P-TECH schools must also cover costs related to college courses — primarily tuition, instruction, and textbooks. Each local partnership must work together to identify sources of funding for these costs. Some states offer funding for “dual enrollment” programs.
These funds are typically provided to the colleges that offer credit-bearing courses to high school students, and may be a good option for P-TECH funding in those states.
In other states and districts, the college may waive or reduce the cost of college courses. In other situations, local charities may provide funding.
For example, in New York City, the costs of college courses are shared by The City University of New York and the New York City Department of Education.
These expenses include items such as:
- Have a dedicated school leader and staff
- College instructors
- College textbooks
- Collaboration between high school and college faculty
- The College Liaison position
The two systems have created policies that aim to reduce the total expenses related to college credit courses.
For any section of a college course that primarily includes high school students (i.e., a cohort course), the program only covers the cost of the course instructor rather than the full tuition for each student.
For a three credit course taught in a single semester to a section of high school students, for example, the cost of the instructor is likely to be $3,500-$6,000, based on CUNY’s salary scale for adjunct instructors.
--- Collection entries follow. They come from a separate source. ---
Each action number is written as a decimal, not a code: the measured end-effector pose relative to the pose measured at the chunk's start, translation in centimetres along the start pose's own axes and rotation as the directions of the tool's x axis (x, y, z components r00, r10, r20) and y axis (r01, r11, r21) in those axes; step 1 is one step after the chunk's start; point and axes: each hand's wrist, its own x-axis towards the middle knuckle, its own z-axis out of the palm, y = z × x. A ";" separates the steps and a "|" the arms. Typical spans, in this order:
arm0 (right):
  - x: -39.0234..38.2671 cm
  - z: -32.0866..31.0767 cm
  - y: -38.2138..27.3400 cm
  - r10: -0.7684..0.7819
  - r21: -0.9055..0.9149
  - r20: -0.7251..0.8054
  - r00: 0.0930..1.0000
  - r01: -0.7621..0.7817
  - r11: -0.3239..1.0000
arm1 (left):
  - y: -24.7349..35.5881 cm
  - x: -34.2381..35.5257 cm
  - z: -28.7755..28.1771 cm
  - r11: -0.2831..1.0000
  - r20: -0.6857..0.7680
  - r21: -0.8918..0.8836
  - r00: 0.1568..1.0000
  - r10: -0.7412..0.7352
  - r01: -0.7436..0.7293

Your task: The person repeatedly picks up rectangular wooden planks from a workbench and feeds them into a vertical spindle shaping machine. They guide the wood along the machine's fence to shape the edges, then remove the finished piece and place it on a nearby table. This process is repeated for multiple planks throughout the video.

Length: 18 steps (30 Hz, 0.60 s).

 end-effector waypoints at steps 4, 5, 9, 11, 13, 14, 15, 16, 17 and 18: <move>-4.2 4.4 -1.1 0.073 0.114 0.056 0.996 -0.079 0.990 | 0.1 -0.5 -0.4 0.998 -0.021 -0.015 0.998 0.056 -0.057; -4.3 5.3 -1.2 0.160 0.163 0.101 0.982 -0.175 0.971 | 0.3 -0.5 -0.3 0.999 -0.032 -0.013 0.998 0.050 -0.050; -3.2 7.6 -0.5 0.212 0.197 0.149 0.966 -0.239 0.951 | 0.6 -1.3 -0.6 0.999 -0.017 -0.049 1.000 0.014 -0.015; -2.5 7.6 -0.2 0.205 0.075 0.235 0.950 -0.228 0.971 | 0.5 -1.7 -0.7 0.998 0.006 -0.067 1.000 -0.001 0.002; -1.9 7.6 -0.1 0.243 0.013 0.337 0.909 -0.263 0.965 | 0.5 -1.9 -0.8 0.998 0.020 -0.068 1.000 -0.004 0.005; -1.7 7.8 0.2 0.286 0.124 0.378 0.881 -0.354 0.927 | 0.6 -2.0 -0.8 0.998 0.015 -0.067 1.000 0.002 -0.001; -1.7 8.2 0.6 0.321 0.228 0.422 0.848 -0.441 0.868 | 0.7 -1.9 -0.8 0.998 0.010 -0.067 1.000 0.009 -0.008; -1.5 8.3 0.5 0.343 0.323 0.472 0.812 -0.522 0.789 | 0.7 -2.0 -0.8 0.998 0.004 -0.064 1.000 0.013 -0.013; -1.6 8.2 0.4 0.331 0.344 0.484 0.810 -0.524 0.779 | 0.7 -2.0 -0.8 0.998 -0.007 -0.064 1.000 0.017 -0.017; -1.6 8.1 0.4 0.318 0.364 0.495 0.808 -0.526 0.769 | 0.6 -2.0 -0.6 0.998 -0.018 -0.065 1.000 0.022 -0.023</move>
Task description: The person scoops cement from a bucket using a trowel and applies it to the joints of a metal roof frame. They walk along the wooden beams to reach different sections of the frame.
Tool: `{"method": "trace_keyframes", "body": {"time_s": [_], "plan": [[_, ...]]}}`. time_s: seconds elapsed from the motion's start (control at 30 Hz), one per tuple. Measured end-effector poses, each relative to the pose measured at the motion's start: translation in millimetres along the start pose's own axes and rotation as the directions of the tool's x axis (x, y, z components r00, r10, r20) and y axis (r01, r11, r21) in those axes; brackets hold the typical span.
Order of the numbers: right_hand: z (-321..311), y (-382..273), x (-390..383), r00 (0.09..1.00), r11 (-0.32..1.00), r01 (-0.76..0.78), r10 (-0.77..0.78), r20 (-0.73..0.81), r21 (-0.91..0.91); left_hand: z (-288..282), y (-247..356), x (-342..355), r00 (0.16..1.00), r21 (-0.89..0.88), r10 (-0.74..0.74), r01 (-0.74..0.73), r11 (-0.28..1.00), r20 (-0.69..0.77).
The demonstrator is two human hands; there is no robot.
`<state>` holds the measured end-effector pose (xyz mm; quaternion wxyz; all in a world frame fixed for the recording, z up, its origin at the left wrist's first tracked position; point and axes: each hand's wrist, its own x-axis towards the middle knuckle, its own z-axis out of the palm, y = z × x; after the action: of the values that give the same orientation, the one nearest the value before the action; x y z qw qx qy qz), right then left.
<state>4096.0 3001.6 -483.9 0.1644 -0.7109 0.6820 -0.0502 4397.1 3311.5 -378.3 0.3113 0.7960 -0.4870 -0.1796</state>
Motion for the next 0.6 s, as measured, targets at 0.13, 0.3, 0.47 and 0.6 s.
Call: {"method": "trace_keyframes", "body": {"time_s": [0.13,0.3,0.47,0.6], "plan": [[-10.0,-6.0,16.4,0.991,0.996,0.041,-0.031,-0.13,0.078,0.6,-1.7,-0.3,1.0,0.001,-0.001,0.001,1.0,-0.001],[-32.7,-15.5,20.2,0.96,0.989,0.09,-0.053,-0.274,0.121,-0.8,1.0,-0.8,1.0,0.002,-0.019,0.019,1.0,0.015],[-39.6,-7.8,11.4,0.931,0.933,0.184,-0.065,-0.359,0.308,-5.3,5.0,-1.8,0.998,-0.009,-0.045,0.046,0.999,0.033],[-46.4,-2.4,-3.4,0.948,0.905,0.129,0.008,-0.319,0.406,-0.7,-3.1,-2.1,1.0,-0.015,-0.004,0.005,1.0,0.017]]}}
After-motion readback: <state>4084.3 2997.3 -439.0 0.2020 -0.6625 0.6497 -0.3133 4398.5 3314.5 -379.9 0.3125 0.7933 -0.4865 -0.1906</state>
In some instances, a high school teacher may be approved to teach a college-level course as part of his/her regular teaching load. In those cases, the incremental cost of instruction is essentially zero. This is because teachers cannot be paid from two sources for a single course. Note that this scenario is dependent upon the teacher meeting all the criteria that the college department has established for its instructors.
Toward the end of the program, students will move into typical college courses, integrated in with other college students. In those cases, the program must cover the full cost of tuition for the student.